Across the state line in Ohio, some shuffling in the Youngstown market finds Clear Channel selling off two little AMs. WRTK (1540 Niles) has been simulcasting oldies WBBG (106.1 Niles), while religious WPAO (1470 Farrell PA) was still owned by GOCOM, with Clear Channel holding an option to purchase. For $300,000, both signals go to Dale Edwards' D&E Broadcasting.
Pink slips were the order of the day this week at two stations in Toronto and Hamilton: CFYI (Talk 640) in Toronto let a reported 11 people go, with morning drive becoming a simulcast of the Humble and Fred show from CFNY (102.1 The Edge).
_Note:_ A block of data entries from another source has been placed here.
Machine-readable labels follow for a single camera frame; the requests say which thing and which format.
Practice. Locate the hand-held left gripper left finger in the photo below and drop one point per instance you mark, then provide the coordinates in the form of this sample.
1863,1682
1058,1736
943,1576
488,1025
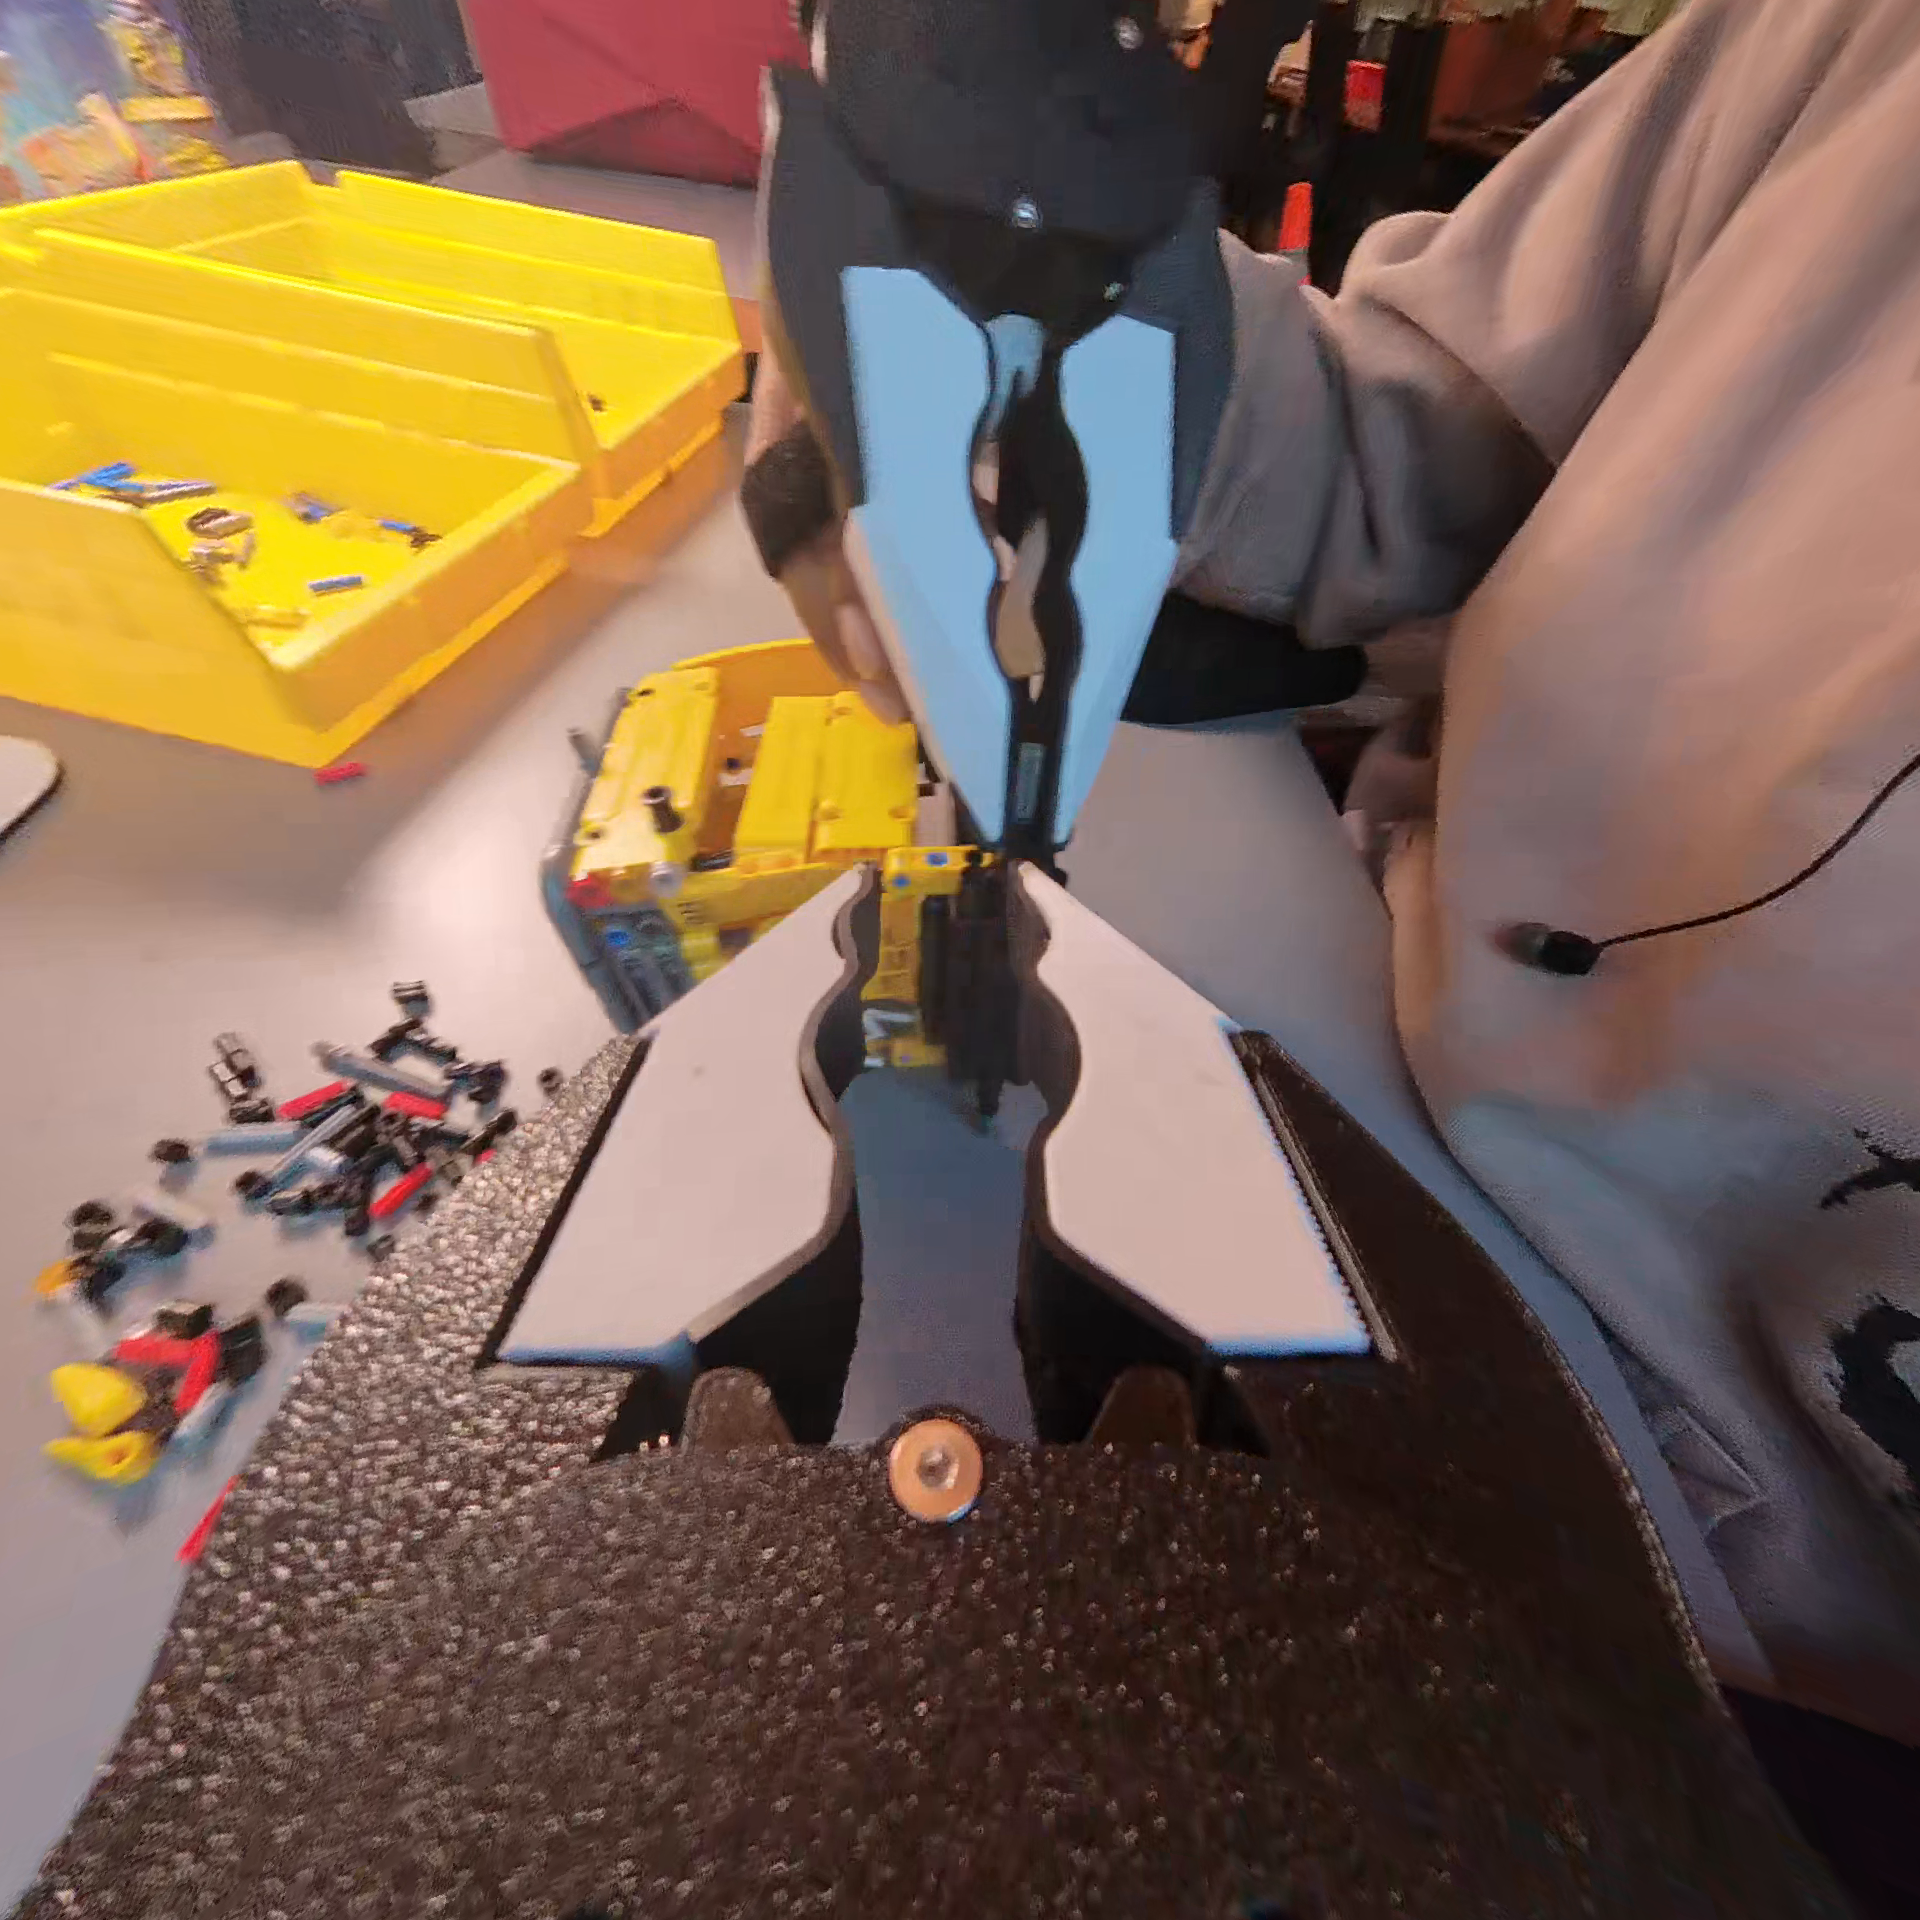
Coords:
704,1170

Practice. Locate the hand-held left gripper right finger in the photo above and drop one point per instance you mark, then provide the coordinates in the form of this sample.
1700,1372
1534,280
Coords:
1185,1170

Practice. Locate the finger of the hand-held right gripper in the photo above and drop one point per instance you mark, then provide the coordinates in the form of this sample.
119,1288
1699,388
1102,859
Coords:
915,525
1118,525

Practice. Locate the yellow block toy model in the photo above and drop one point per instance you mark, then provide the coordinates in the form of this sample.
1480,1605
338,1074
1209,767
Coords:
810,779

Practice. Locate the pile of small block pieces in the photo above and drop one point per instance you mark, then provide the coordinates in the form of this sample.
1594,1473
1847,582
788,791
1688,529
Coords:
392,1193

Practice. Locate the person's right forearm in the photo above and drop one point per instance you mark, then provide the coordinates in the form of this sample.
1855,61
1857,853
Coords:
1350,449

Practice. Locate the grey desk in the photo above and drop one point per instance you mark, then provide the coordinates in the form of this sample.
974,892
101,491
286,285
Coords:
298,900

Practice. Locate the person's right hand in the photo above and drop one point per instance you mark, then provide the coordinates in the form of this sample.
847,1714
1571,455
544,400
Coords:
848,646

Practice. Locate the black chair armrest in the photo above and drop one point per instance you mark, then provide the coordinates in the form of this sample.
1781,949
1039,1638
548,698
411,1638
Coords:
1246,666

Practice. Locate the yellow plastic parts bin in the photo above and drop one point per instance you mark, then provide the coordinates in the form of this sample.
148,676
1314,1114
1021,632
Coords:
645,375
419,646

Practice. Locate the red folded bag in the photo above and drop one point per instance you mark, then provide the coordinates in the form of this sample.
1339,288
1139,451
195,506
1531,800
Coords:
629,76

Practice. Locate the black clip microphone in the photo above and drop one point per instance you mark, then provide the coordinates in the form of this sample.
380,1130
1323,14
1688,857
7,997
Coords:
1552,949

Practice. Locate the beige hoodie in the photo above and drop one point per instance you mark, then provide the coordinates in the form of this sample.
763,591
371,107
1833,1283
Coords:
1650,750

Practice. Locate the white book stand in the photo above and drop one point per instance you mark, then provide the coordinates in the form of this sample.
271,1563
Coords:
17,779

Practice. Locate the heap of blue grey pins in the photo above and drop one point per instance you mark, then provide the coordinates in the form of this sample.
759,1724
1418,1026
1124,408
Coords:
119,483
Over at CIWV (94.7 Hamilton), founding PD Jim Craig is out after just seven months, replaced by Steve Kassay and a move towards less talk, news and traffic in favor of more smooth jazz.
Kingston's CIKR (105.7) is now running full power as "K-Rock," and we hear it's being well-heard across the St. Lawrence in New York's North Country.
And up in Montreal, the Expos began their season with no English-language radio deal -- and they're unlikely to get one. Standard Broadcasting's CJAD (800) and CHUM Group's CKGM (990) both turned down Expos offers that reportedly called for the team to keep all the revenues while the station absorbed all the costs of the broadcast. Listeners who "parlent francais" can hear the Expos on CKAC 730.
That's it for another week; see you back here next Monday!